## WORK REQUIRED
Using the listing below, copy exactly the lines from the one containing "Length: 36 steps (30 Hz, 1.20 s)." to the one containing "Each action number", both lines included, and no others.

## DATA SHOWN
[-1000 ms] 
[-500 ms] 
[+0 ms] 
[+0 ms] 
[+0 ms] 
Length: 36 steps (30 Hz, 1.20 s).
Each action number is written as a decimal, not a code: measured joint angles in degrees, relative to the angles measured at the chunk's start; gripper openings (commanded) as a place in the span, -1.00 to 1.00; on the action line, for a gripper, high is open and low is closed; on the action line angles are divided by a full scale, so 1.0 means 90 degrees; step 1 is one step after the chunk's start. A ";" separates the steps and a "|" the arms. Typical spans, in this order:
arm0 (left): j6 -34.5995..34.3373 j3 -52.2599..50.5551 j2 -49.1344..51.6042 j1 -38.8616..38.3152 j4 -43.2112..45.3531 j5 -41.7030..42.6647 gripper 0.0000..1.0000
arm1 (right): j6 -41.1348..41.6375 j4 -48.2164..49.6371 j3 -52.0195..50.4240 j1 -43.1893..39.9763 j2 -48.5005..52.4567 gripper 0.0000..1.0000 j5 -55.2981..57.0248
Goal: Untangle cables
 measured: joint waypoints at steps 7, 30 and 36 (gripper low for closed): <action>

## EXERCISE SOLUTION
Length: 36 steps (30 Hz, 1.20 s).
Each action number is written as a decimal, not a code: measured joint angles in degrees, relative to the angles measured at the chunk's start; gripper openings (commanded) as a place in the span, -1.00 to 1.00; on the action line, for a gripper, high is open and low is closed; on the action line angles are divided by a full scale, so 1.0 means 90 degrees; step 1 is one step after the chunk's start. A ";" separates the steps and a "|" the arms. Typical spans, in this order:

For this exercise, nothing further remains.